§ **What you should do**
Please print the entries below exactly, from the line with "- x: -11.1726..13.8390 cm" through the line with "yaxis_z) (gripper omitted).", including both of those lines and leaving out all others.

§ **Recorded data**
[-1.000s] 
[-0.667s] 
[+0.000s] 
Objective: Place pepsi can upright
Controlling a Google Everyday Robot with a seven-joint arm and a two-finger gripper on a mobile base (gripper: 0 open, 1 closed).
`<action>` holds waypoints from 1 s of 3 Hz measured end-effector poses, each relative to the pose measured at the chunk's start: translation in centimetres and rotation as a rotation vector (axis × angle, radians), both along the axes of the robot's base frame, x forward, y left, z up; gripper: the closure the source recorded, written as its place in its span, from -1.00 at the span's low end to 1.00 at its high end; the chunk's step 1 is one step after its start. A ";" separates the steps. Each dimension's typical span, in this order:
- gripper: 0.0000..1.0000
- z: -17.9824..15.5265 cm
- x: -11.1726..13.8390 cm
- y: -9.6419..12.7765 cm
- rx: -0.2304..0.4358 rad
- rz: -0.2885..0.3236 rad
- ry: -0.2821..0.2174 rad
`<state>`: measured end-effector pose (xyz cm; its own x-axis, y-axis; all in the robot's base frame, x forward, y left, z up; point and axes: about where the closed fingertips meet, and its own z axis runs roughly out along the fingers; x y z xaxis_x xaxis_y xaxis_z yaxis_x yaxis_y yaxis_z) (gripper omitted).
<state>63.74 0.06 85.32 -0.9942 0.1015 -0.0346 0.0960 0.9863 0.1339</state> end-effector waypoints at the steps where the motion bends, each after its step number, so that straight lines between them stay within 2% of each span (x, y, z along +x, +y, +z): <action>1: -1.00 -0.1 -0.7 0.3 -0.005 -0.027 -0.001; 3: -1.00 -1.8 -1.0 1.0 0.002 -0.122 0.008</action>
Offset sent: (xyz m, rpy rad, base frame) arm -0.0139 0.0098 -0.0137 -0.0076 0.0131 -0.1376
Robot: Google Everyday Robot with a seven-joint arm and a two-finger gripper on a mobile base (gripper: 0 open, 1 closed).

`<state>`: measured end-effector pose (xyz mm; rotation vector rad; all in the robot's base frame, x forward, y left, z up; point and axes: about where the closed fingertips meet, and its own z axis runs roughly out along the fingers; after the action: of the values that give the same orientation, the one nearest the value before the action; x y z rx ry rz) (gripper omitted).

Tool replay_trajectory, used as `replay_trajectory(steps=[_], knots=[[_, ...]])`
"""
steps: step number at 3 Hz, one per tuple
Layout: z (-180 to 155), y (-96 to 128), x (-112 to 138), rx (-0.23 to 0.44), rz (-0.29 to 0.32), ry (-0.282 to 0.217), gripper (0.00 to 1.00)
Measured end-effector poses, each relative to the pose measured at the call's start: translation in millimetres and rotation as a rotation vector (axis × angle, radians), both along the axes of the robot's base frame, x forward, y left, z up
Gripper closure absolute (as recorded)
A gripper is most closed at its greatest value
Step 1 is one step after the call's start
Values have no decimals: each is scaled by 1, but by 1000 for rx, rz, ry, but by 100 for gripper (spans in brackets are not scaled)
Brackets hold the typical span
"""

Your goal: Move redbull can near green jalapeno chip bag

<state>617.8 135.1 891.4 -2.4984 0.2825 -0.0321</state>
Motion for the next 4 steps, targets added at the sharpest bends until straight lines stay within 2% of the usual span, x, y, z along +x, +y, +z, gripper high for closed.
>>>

§ **Answer to the exercise**
- x: -11.1726..13.8390 cm
- y: -9.6419..12.7765 cm
- rx: -0.2304..0.4358 rad
- rz: -0.2885..0.3236 rad
- ry: -0.2821..0.2174 rad
`<state>`: measured end-effector pose (xyz cm; its own x-axis, y-axis; all in the robot's base frame, x forward, y left, z up; point and axes: about where the closed fingertips meet, and its own z axis runs roughly out along the fingers; x y z xaxis_x xaxis_y xaxis_z yaxis_x yaxis_y yaxis_z) (gripper omitted).

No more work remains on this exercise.